## ACTION ITEM
Within the records, which lines hold the string "robot"? Report each one by copying it.

(INPUT FOR THIS TASK Opens)

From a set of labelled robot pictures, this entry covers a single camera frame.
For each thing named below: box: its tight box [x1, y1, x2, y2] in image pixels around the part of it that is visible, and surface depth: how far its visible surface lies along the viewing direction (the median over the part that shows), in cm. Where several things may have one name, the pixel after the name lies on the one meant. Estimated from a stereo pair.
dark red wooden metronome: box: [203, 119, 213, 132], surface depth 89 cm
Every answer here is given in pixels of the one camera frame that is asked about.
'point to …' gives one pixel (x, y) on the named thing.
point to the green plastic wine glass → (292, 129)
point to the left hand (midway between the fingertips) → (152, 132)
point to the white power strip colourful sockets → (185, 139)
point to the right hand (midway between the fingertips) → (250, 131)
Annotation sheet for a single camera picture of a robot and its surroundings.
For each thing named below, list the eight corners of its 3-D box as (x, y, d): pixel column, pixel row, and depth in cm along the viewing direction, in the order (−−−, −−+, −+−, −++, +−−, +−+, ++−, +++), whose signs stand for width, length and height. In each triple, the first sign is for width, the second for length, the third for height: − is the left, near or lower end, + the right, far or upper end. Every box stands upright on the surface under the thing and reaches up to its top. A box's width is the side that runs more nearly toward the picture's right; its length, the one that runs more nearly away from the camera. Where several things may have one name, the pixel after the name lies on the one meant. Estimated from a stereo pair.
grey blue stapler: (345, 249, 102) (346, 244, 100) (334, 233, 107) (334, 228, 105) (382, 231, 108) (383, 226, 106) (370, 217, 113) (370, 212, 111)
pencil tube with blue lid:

(INPUT FOR THIS TASK Closes)

## EXERCISE ANSWER
From a set of labelled robot pictures, this entry covers a single camera frame.
Annotation sheet for a single camera picture of a robot and its surroundings.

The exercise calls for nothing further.